La finestra si affaccia sul lungomare che si affaccia sulla spiaggia. Da questa posizione privilegiata si ha una panoramica diretta di come il concetto di spiaggia libera sia molto elastico, soprattutto quando i lidi sono pochi e per lo più piccoli, come qui in costiera amalfitana, dove ovunque prevalgono rocce scoscese, approdi esclusivi da ville private o alberghi, calette raggiungibili solo via mare e, quindi, se vuoi una distesa di sabbia tipo Rimini è meglio che vai direttamente a Rimini, dove si sa che il mare è un’altra cosa ed è anche per questo che Amalfi e dintorni sono famosi nel mondo intero.
Lo spazio del golfo amalfitano è limitato, causa orografia tormentata, e per questo hanno dovuto dividerlo fra il porto dove arrivano e partono i preziosi natanti che ti scorrazzano in su e in giù da Napoli a Salerno passando per Sorrento, Capri, Positano e altre perle. Alla spiaggia hanno destinato un tratto di circa 250 metri assegnati a cinque stabilimenti balneari ben corredati di lettini, ombrelloni e servizi vari. Poiché si è obbligati a mantenere una porzione di spiaggia libera, perché i litorali sarebbero bene comune e il loro accesso dovrebbe essere garantito a chiunque e ovunque, qui hanno rispettato la regola. La spiaggia libera c’è. È la sua gestione a essere un po’ creativa.

L’ESIGUA LINGUA di sabbia gode del privilegio di essere la prima a ricevere il sole, ragion per cui il tramestio cui ho assistito inizia già alle sei del mattino. Nell’angolo addossato al muro del lungo mare, c’è un baracchino da cui esce una signora che, con scopa e pattumiera, perlustra tutta la rena liberandola da lattine, bicchieri, bottiglie, mozziconi e carte abbandonate da utenti cafoni. Non ho mai visto scopare la sabbia con una scopa, ma pare che lei ci riesca benissimo.
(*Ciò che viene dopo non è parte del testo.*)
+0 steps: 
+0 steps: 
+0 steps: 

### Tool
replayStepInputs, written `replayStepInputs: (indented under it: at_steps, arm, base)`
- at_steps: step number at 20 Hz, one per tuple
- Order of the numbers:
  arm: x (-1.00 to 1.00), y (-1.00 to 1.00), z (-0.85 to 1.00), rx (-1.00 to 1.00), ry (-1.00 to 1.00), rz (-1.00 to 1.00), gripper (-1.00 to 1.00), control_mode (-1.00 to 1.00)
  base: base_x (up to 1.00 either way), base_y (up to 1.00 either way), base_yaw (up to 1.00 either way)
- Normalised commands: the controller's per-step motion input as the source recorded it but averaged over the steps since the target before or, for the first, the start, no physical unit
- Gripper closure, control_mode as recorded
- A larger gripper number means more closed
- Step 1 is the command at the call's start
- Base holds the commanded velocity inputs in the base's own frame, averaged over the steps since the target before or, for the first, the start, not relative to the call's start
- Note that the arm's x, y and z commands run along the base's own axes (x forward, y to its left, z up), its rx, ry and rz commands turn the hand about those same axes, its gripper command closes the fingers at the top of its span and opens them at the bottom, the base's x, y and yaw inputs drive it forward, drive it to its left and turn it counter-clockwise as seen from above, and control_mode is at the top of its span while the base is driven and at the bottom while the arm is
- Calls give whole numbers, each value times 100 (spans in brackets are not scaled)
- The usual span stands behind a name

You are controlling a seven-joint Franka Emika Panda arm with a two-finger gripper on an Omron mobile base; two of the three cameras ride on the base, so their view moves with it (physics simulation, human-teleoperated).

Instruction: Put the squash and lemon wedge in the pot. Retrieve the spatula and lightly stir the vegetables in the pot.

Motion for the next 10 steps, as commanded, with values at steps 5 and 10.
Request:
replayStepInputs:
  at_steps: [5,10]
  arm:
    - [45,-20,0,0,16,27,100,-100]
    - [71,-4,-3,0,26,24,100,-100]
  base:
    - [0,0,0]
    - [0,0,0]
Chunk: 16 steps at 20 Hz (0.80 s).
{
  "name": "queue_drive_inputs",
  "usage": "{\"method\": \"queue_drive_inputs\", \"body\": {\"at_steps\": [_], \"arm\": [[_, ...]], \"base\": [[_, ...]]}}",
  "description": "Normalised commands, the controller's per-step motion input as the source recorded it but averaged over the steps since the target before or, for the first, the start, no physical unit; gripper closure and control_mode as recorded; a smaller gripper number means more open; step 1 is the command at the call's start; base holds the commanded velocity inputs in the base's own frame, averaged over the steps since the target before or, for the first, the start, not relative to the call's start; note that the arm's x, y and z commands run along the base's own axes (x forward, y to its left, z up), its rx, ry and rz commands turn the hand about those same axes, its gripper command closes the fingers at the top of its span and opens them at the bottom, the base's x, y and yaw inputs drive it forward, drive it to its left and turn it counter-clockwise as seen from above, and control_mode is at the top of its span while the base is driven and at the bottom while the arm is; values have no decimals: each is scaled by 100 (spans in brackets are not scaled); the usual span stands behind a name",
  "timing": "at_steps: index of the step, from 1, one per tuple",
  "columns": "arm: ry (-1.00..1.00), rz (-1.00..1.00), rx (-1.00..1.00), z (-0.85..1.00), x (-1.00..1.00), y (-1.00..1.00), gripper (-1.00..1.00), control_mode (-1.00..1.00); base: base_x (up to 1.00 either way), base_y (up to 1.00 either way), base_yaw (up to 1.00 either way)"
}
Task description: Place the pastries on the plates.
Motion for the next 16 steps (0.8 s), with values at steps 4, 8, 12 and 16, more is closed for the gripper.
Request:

Nel giro di cinque minuti arrivano i primi bagnanti e, dal baracchino, esce un nerboruto signore che comincia a piantare con un martello un ombrellone, poi ci piazza sotto due lettini, il tutto a ridosso del mare, poi ne pianta un secondo, un terzo, un quarto finché nel giro di mezz’ora le prime tre file della spiaggia libera non sono più libere, tant’è che un ragazzo è costretto a stendere la sua misera salvietta nelle retrovie e se osa avanzare viene subito ricacciato nel limbo.
Intanto, gli stabilimenti ufficialmente ufficiali sono ancora deserti, mentre lì, nel pezzo autogestito, è tutto un pullulare di famiglie e bambini che sguazzano, e ridono, e schizzano e si tuffano infischiandosene se il loro lettino è abusivo o regolare.

A LORO INTERESSA giocare nell’acqua, che poi è la ragione per cui tanta gente va al mare. Oddio, c’è chi ci andrebbe anche per nuotare, ma qui, in questo fazzoletto di ciottoli e acqua, tale pratica risulta un poco difficile. A circa venti metri dalla spiaggia, una fitta linea di boe crea un confine che sconsiglia ai bagnanti di oltrepassarlo, anche perché appena al di là sono ancorati un paio di yacht e quindi tu, armato di costume e occhialini, ti accorgi che ti hanno creato una piscina, di acqua salata, per carità, ma pur sempre piscina, che va dal molo alle rocce e lì ti conviene stare, se vuoi tornare a riva tutto intero. E allora pensi che, anche se sei in uno dei mari più belli del mondo, i fondali li vedrai un’altra volta, magari affittando una barca, che costa più o meno come un ombrellone e due lettini, e la stessa cosa succede pressappoco uguale a Maiori, Minori, Vietri, Cetara e, insomma, è finita che siamo andati a Ravello, dove il mare non c’è, perché sta in collina, ma è bellissima uguale.